### EXCERPTED DATA
┏━━
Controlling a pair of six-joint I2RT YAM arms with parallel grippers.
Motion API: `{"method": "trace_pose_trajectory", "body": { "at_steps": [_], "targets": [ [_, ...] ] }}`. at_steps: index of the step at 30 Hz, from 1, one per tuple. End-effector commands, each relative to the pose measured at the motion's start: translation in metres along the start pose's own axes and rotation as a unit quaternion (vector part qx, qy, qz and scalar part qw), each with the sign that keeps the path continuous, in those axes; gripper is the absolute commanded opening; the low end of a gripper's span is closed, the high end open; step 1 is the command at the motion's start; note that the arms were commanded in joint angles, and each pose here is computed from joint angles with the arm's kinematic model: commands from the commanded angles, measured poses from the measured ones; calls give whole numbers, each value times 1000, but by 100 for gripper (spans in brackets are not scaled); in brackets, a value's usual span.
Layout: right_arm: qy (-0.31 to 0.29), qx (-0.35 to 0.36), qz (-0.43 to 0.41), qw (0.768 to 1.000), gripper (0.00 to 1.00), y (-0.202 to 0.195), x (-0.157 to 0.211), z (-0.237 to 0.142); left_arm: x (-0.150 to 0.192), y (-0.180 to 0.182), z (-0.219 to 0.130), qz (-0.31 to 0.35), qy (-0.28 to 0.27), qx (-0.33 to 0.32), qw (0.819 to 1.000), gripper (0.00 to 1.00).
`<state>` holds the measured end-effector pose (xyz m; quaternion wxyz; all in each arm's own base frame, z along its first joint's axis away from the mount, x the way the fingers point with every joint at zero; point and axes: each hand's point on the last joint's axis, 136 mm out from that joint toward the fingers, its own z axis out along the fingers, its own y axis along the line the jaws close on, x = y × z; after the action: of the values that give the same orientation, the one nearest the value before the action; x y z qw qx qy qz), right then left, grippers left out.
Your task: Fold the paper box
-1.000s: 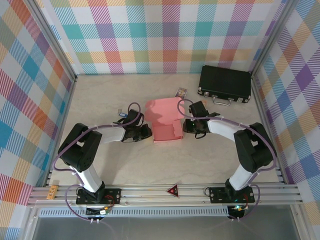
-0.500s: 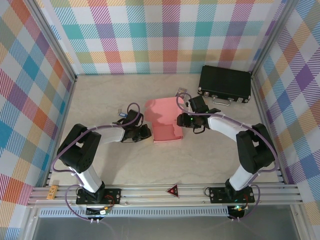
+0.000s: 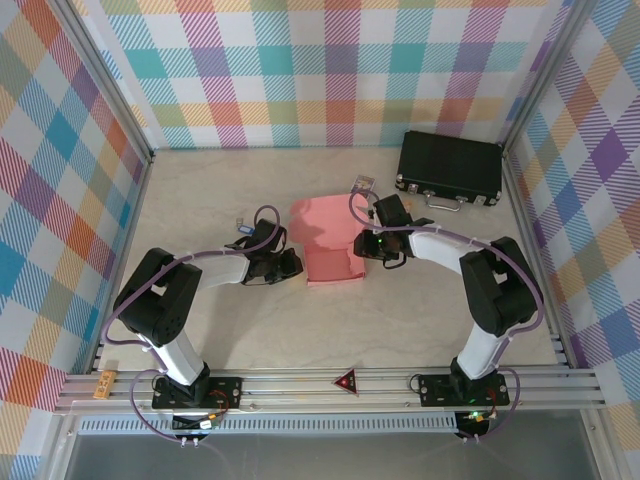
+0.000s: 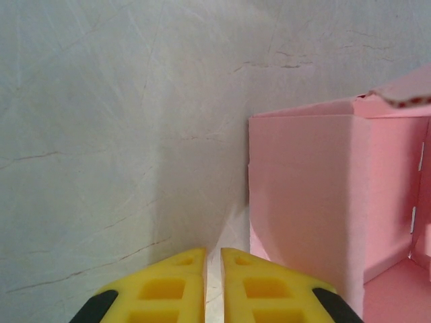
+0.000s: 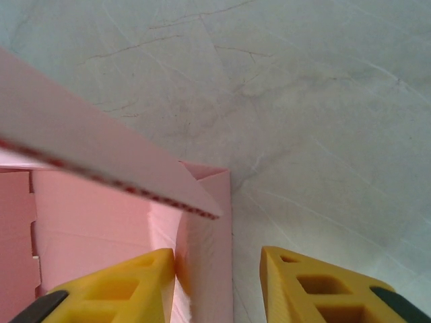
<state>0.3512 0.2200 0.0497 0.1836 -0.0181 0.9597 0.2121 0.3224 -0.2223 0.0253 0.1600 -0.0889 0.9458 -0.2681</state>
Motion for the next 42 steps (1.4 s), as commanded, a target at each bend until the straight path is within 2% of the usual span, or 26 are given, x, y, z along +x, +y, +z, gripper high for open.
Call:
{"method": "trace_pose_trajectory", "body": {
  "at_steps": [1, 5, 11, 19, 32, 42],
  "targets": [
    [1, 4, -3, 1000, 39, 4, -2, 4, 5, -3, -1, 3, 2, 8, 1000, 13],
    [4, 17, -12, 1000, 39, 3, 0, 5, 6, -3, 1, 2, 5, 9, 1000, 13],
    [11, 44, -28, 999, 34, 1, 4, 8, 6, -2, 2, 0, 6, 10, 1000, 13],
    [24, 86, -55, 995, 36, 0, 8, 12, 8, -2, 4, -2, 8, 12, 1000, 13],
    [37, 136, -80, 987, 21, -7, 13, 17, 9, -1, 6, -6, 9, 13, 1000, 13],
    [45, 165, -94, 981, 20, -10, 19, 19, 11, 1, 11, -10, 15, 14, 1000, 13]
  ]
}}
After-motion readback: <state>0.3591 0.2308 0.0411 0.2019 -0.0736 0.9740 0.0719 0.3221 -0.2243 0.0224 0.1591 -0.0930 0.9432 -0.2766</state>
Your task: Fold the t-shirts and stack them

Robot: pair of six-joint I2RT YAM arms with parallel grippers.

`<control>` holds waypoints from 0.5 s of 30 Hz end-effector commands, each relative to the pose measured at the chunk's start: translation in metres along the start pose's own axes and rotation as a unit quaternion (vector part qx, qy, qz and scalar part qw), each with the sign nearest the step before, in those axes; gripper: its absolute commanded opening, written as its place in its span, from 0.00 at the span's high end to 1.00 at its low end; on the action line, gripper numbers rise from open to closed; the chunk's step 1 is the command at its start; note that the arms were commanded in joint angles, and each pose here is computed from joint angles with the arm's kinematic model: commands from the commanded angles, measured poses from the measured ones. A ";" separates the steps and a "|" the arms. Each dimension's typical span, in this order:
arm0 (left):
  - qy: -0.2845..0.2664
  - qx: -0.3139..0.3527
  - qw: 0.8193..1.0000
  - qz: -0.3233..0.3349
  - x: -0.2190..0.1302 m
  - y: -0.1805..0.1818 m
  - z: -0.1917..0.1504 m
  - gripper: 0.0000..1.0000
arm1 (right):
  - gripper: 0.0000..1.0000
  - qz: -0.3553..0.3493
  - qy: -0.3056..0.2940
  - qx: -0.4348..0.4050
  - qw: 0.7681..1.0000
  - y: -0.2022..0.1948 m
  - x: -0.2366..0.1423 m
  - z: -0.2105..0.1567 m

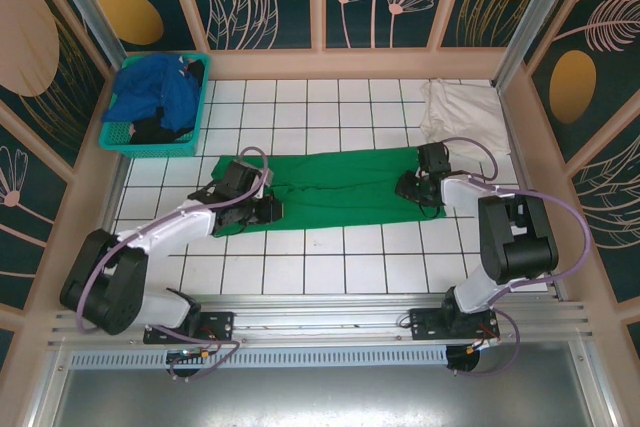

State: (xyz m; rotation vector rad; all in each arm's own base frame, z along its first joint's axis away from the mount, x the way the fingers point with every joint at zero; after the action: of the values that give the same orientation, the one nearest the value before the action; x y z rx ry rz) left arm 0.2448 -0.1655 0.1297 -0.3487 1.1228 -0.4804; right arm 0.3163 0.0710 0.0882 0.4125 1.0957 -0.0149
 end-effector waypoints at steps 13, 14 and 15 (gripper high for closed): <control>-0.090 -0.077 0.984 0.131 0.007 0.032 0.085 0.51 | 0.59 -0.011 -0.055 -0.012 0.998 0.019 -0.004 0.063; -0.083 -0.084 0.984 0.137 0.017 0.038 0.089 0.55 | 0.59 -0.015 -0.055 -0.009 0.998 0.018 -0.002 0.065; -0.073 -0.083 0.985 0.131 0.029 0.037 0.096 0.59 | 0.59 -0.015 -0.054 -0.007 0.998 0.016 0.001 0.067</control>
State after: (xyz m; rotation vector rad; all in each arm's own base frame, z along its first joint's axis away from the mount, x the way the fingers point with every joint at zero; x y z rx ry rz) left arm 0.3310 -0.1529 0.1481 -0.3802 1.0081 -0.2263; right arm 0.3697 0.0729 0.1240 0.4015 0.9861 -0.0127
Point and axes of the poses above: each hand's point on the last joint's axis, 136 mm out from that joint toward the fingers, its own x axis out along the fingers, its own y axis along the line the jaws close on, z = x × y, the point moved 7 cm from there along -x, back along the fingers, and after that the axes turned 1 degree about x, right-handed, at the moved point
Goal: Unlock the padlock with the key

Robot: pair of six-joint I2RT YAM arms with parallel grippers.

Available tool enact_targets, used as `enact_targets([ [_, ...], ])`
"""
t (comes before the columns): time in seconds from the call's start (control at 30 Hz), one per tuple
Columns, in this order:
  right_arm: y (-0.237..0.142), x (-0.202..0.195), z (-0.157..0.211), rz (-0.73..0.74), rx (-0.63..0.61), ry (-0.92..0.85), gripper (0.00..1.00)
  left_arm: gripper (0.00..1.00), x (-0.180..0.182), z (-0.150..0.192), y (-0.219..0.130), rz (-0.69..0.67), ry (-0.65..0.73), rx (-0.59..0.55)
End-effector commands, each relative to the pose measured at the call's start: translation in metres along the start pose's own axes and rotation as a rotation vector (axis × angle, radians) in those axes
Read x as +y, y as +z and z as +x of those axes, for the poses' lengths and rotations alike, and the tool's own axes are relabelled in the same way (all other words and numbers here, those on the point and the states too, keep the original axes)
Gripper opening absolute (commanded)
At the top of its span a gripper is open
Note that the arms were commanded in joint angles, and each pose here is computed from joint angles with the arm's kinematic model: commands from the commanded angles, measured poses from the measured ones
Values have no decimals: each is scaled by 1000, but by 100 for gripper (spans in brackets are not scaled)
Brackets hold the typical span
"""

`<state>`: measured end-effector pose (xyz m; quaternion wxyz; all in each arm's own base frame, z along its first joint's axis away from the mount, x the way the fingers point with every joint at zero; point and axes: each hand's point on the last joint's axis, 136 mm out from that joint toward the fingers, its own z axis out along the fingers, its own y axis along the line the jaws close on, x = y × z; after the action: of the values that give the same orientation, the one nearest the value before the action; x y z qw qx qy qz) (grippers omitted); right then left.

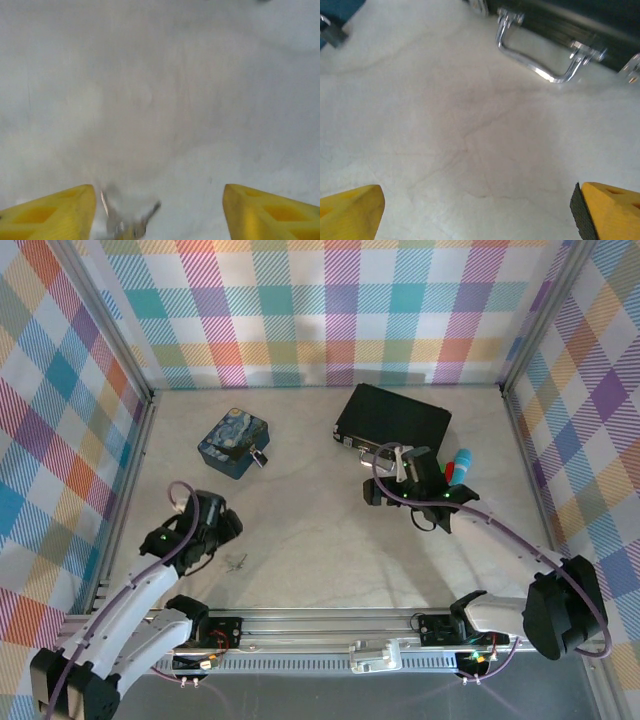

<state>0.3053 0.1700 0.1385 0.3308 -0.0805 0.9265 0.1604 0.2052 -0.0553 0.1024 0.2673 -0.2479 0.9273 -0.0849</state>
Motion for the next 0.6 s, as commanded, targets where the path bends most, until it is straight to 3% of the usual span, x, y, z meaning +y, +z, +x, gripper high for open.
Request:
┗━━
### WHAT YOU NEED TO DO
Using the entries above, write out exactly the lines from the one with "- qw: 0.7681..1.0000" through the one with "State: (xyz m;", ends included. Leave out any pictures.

### TASK ANSWER
  - qw: 0.7681..1.0000
  - y: -0.2022..0.1948 m
  - x: -0.2366..0.1423 m
  - z: -0.2105..0.1567 m


State: (xyz m; rotation vector rad; all in each arm's own base frame, z along its first joint's axis away from the mount, x the way the fingers point with every joint at zero; after the action: of the values that give the same orientation, the one nearest the value before the action; x y z rx ry rz) left arm 0.2448 -0.1655 0.1297 -0.3487 1.1228 -0.4804; right arm 0.3163 0.0710 0.0882 0.4125 1.0957 -0.0149

The exercise requires nothing else.